I’ve advised people for years not to sign the other side’s purchase orders, acceptances, quotations, and other ordering documents unless the documents have been fully negotiated. That’s because it puts you at a huge disadvantage in the battle of the forms.
I’ve also advised people to negotiate terms that are essential — even if they don’t sign a fully-negotiated contract — and have both parties sign a document setting out those terms, because you can’t win the battle of the forms. So if — as a seller — a 12-month limited warranty and liability cap in the amount of your product’s purchase price are important to you, you should make sure that you and your buyers sign contracts agreeing to those terms. Otherwise, you’ll probably end up with a broad, four-year warranty and unlimited liability (the defaults under Article 2 of the Uniform Commercial Code, which governs contracts for the sale of goods).
Don’t sign that document!
These thoughts came to mind when I read a case recently where a buyer signed the seller’s quotation, thus ostensibly negating a term in a contract the parties had signed previously. In that case the parties had negotiated and signed a “non-disclosure agreement, financing and supply agreement.” It’s unclear from the court’s opinion whether the document dealt only with confidential information or whether it also contained a framework for the later transaction. What is clear is that the parties anticipated a later document to control the terms and conditions of the transaction.
That document came in the form of two quotations that the sellers presented to the buyers for signature. The quotations detailed the scope of work, schedule of payments, and terms and conditions of sale. From the opinion, these terms and conditions appear to have been standard, non-negotiated terms. The buyers signed the quotations. When the business relationship went south, the sellers sued the buyers’ principals in the Circuit Court of St. Louis County, relying on the quotations’ forum selection clause. A week later, the buyers instituted arbitration proceedings, which were provided for under the non-disclosure agreement. The sellers moved to stay the arbitration on the grounds that no valid and enforceable arbitration agreement existed between the parties, and the buyers moved to compel arbitration.

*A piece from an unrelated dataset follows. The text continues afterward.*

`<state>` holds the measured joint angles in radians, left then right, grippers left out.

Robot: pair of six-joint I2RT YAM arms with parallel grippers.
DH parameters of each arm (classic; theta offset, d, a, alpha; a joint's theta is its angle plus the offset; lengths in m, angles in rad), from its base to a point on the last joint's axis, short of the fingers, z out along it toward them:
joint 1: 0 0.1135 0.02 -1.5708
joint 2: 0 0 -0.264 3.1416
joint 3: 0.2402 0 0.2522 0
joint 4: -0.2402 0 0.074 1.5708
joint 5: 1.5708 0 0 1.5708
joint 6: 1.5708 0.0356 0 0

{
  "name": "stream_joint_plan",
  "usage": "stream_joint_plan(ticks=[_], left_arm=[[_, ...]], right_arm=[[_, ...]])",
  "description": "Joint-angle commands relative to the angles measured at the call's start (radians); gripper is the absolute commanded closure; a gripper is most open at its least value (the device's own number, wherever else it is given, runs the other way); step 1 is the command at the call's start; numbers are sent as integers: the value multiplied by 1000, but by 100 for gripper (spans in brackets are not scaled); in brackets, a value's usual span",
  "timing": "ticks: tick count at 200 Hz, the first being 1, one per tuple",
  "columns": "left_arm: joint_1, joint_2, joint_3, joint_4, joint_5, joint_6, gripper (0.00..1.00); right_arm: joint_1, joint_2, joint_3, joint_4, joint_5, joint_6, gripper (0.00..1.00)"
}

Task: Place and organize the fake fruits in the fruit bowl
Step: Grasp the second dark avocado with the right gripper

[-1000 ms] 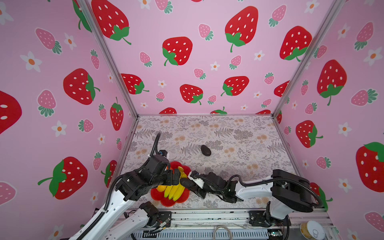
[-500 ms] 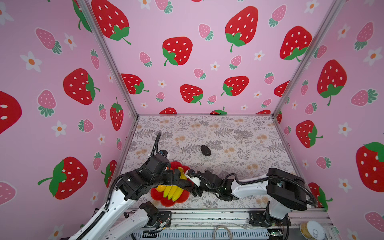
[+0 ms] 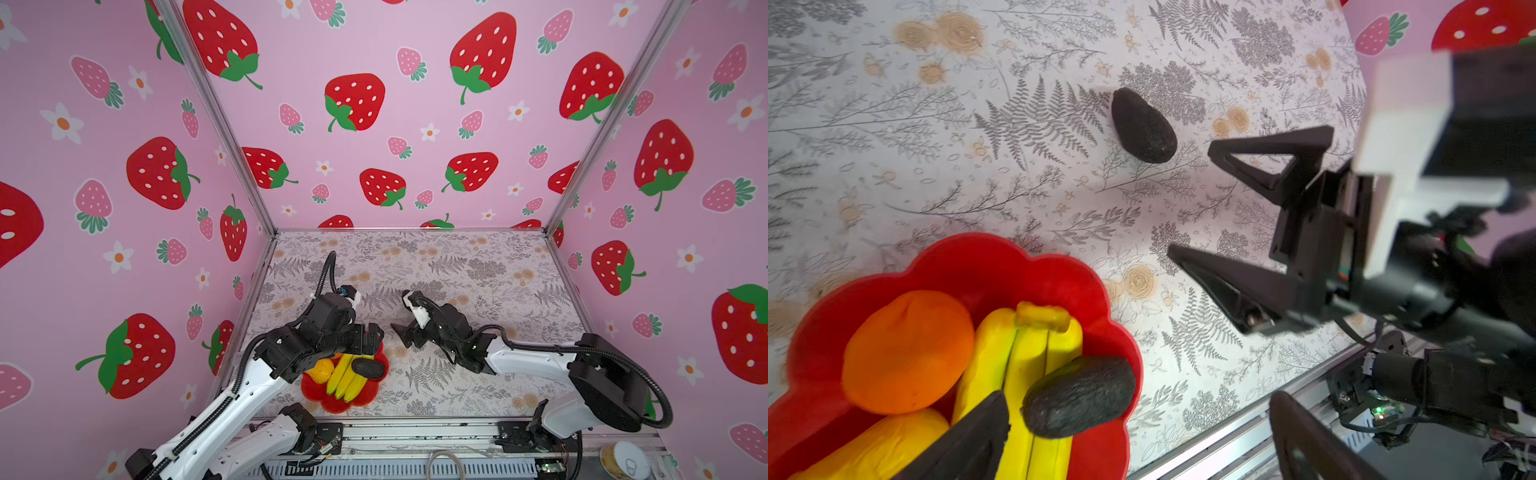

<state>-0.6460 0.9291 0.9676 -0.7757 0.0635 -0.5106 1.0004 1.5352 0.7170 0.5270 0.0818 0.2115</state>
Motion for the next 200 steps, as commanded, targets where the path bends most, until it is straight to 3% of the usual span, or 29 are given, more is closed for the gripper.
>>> stream_joint_plan(ticks=[1, 19, 72, 117, 168, 200], left_arm=[[-12, 94, 62, 116, -48, 36, 1], [-32, 144, 79, 160, -140, 55, 1], [-29, 226, 97, 236, -116, 52, 1], [-30, 206, 76, 237, -116, 36, 1], [-30, 178, 65, 223, -129, 33, 1], [-30, 133, 59, 170, -158, 30, 1]], right_arm=[[-67, 88, 58, -67, 0, 8, 8], [-101, 143, 102, -72, -4, -8, 6], [-171, 282, 206, -84, -35, -39, 8], [-195, 367, 256, -96, -94, -46, 19], [-195, 404, 288, -102, -103, -53, 56], [-194, 308, 204, -53, -124, -65, 64]])
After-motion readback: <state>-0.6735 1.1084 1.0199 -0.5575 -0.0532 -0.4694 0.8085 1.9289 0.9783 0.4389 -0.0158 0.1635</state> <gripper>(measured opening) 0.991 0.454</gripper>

At issue was whether the forum selection clause in the quotations superseded the arbitration clause contained in the earlier-signed non-disclosure agreement. The court held that the forum selection clause in the later-signed quotation was inconsistent with the arbitration clause in the earlier-signed non-disclosure agreement. Since the quotation was signed later, it superseded the non-disclosure agreement. Thus, there was no enforceable arbitration agreement.
Would the case have come out differently if the buyers had not signed the quotations and had put their own terms and conditions into play? It’s certainly possible. Then there would have been a signed arbitration agreement (which was broad enough to cover the issues in dispute) with a later-delivered document from the sellers that purported to impose a forum selection clause. The terms would have been put through the battle of the forms grinder of Article 2 of the UCC, and the sellers’ forum selection clause quite possibly would not have been left standing.
Tips for Drafters and Businesses
What can contract drafters and businesses do to ensure that they don’t end up with unwanted contract terms? Here are a few tips.
- If possible and feasible, fully negotiate your contracts and have both parties sign them.
- Draft a set of standard terms and conditions for your company to be used when you are the buyer and another set to be used when you are the seller.
- The standard terms and conditions should be comprehensive, dealing with all important matters and containing all standard boilerplate clauses. Failure to address an issue greatly increases the chances that the other side’s provision on that matter will control.
- The terms and conditions should have language that attempts to make you the offeror. There’s a slight advantage in being the offeror in some situations under Article 2 of the UCC, and it makes all the difference under the common law.
- The terms and conditions should contain an objection to additional and different terms contained in any document presented by the other side, such as a purchase order or quotation. That’s because failure to object to such terms can either cause them to be incorporated into your contract or cause the default rules under Article 2 to govern.
- In most cases, the terms and conditions should limit the other side’s acceptance of your “offer” to the terms contained in your document (i.e., a “my terms only” clause). The only situation I’ve been able to conceive of where a my terms only clause would hurt you is when your main concern is preventing the other side from reneging on the contract before it’s fully performed. That’s because the my terms only clause puts contract formation off until the parties perform.
- Present your terms and conditions to the other side as early in the process as possible, and the terms should be presented each time you send a document to the other side that relates to the transaction.
- In many cases, terms and conditions should be placed on-line and incorporated by reference into all of your ordering documents (including emails). This helps ensure that they are presented to the other side early and often.
- If you sign a written contract, the contract should disclaim the effect of unsigned boilerplate terms the other side might later present to you in the ordering process.
- Train all of your personnel who deal with customers and suppliers with respect to legal and business issues to be cognizant of contract formation and potential contract modification. Otherwise, you might end up with unintended contracts and modifications, such as this case where an instant message conversation modified a written contract.